And the same advice as always.
It is safest to consider the internal regulator on the Arduino UNO, Nano, Pro Mini, Leonardo as not suitable for powering
anything other then the microprocessor chip itself given
also that it is not providing substantial current on a number of outputs at once.
The obsolete tutorials on the Arduino site and others imply that the largely ornamental "barrel jack" and "Vin" connections to the on-board regulator imply that this is a usable source of 5 V power. This is
absolutely not the case. It is essentially only for demonstration use of the bare board back in the very beginning of the Arduino project when "9V" power packs were common and this was a practical way to power a lone Arduino board
for initial demonstration purposes. And
even then it was limited because an unloaded 9 V transformer-rectifier-capacitor supply would generally provide over 12 V which the regulator could barely handle.
Some "clones" such as the "
RoboRed" and more sophisticated Arduinos do incorporate an actually
functional switchmode regulator but it should simply be ignored on the older designs.

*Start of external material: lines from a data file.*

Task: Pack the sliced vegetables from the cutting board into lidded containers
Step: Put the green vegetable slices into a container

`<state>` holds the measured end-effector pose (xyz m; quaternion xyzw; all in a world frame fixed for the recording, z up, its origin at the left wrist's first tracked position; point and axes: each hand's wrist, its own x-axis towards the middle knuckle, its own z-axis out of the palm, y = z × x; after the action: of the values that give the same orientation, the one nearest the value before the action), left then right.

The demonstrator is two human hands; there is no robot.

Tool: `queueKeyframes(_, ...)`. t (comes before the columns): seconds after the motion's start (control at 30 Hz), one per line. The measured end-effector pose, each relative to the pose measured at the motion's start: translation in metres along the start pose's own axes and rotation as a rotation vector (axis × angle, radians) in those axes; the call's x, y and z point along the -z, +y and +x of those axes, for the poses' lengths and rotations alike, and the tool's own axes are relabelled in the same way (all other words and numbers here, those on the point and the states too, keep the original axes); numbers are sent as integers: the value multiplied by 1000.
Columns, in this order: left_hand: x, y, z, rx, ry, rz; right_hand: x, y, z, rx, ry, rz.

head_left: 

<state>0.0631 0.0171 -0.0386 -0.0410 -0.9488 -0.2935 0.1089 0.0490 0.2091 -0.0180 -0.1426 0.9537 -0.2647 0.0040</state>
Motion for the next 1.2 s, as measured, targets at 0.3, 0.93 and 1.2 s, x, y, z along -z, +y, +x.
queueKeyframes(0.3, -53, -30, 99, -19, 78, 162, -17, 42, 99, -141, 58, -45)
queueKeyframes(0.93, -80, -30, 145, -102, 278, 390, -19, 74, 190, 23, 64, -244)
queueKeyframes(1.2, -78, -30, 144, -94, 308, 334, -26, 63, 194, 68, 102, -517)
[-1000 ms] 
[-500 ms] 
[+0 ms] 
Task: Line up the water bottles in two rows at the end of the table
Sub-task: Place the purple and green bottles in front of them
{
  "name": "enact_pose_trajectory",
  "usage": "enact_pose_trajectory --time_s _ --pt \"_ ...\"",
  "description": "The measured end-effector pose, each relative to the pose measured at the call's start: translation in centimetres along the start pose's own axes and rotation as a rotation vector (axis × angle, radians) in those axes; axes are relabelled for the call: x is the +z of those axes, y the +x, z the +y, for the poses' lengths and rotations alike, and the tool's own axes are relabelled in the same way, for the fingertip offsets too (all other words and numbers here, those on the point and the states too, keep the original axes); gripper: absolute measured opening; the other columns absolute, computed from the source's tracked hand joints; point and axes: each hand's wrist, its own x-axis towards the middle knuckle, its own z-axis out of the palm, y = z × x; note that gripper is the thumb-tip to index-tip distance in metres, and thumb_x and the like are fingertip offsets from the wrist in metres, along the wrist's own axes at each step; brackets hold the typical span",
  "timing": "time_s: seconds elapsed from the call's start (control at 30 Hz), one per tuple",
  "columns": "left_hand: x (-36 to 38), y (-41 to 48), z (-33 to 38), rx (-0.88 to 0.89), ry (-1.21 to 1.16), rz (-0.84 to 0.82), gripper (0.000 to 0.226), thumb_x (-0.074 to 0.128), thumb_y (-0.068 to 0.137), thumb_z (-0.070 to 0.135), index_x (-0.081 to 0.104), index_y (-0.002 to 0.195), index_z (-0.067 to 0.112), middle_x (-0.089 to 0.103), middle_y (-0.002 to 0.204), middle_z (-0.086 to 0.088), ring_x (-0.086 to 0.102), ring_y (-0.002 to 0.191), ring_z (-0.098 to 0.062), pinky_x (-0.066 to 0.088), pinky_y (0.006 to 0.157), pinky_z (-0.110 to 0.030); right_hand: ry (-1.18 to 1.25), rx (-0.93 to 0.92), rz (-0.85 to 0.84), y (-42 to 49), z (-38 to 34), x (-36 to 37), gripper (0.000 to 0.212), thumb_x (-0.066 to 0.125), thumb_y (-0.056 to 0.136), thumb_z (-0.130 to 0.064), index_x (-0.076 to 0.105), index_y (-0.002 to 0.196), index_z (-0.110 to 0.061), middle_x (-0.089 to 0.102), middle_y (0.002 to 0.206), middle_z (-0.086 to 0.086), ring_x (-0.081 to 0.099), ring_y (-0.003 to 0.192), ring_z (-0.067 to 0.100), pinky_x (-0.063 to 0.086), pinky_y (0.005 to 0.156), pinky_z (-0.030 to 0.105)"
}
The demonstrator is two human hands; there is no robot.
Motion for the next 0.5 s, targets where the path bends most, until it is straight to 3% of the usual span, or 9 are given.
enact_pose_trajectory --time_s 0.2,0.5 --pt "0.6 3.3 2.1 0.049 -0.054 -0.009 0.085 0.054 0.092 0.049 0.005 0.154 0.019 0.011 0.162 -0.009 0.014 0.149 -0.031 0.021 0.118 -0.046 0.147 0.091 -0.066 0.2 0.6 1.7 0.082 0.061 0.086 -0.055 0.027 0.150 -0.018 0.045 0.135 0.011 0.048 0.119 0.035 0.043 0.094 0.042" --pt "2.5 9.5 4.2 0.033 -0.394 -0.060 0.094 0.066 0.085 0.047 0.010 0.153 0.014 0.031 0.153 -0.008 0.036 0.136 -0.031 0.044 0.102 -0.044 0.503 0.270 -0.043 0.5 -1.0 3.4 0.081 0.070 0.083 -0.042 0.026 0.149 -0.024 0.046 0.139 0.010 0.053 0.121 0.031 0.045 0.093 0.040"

Nowadays, 5 V regulated switchmode packs are arguably the most readily available in the form of "Phone chargers" and switchmode "buck" regulators are cheap on eBay so these can be fed into the USB connector or 5 V pin to provide adequate power for all applications. Unfortunately, many tutorials or "instructables" are seriously outdated or misleading and have not been updated to reflect the contemporary situation.